[Source material]:
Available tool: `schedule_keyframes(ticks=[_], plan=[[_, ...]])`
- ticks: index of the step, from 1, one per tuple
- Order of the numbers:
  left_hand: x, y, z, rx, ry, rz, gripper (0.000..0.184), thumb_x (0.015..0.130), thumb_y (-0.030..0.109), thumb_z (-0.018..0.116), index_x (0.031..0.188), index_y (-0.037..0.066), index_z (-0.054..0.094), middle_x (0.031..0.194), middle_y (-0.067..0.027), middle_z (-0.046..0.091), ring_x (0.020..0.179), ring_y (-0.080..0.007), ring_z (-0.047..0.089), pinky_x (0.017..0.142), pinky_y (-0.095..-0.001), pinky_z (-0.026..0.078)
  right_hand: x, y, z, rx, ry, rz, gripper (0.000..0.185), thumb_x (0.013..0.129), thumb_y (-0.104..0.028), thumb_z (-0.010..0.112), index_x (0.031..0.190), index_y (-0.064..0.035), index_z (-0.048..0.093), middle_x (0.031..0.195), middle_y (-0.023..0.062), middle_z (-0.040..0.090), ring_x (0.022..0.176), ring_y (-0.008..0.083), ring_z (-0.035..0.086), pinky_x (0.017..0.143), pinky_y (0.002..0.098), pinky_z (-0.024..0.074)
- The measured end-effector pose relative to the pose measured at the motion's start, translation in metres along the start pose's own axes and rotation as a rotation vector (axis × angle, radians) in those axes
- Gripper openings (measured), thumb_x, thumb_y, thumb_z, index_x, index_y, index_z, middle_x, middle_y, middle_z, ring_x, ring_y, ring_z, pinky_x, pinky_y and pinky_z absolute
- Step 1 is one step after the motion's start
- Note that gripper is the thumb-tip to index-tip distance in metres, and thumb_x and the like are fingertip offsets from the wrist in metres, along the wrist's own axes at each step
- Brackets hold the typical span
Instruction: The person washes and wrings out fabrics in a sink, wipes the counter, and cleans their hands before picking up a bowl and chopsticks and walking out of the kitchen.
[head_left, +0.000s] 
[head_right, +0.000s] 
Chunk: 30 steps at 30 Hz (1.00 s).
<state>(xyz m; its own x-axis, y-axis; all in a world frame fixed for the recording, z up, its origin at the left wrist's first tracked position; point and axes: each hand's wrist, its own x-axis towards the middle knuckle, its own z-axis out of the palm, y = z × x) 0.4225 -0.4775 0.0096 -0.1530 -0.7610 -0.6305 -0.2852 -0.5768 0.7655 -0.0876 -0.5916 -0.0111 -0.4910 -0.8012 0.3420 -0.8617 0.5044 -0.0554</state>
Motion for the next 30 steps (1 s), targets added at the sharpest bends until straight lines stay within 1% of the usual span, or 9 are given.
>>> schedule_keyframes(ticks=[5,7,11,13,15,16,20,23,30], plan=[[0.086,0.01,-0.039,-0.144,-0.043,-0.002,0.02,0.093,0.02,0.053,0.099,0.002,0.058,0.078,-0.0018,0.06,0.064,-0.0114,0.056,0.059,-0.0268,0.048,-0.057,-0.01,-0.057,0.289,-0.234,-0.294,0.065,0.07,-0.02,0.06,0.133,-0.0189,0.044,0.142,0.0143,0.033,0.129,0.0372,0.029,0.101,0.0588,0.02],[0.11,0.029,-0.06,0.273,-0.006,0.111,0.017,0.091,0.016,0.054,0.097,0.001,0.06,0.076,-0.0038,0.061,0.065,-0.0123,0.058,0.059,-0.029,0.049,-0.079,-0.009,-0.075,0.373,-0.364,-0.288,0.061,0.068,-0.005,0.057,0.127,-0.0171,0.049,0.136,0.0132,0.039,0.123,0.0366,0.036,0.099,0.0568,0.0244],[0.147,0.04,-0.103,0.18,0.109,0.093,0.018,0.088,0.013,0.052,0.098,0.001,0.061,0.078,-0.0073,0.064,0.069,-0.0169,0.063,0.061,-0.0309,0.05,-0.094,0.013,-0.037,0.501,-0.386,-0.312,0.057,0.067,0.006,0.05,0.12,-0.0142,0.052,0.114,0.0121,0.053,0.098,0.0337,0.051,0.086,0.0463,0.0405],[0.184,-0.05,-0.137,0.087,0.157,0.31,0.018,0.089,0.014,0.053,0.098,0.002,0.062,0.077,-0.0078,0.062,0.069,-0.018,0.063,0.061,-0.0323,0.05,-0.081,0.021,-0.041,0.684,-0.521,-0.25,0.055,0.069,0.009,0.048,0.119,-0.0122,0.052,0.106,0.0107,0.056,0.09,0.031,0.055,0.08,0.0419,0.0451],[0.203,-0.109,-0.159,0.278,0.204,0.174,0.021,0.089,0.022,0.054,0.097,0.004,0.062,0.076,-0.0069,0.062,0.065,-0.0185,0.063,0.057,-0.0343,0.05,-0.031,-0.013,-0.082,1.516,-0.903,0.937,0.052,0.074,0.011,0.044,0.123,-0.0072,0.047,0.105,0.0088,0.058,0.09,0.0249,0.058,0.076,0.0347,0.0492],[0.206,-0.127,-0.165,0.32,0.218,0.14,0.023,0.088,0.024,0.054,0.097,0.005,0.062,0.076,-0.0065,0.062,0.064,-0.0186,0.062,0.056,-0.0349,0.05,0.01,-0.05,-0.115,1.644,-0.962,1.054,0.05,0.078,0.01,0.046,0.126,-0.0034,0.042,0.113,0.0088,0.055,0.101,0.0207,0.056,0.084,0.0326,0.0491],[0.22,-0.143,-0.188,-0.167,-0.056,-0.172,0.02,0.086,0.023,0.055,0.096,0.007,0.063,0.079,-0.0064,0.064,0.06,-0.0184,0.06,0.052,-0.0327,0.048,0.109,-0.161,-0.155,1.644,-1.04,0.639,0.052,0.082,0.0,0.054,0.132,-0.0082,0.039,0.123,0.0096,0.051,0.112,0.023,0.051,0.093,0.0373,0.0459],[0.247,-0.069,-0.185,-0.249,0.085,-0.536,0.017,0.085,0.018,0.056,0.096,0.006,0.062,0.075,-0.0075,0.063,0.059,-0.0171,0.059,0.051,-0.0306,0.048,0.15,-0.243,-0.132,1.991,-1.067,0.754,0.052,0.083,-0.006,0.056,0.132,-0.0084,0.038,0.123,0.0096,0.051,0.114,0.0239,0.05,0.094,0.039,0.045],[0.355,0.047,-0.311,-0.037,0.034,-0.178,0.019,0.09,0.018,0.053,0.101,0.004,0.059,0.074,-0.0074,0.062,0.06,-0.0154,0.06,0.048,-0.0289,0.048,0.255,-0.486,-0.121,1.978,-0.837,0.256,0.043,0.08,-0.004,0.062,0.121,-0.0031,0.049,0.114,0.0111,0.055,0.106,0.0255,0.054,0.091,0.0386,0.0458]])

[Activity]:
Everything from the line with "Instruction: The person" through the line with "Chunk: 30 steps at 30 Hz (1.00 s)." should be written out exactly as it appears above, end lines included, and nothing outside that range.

[Exercise solution]:
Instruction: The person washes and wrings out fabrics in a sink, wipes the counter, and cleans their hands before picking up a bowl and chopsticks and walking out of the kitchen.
[head_left, +0.000s] 
[head_right, +0.000s] 
Chunk: 30 steps at 30 Hz (1.00 s).

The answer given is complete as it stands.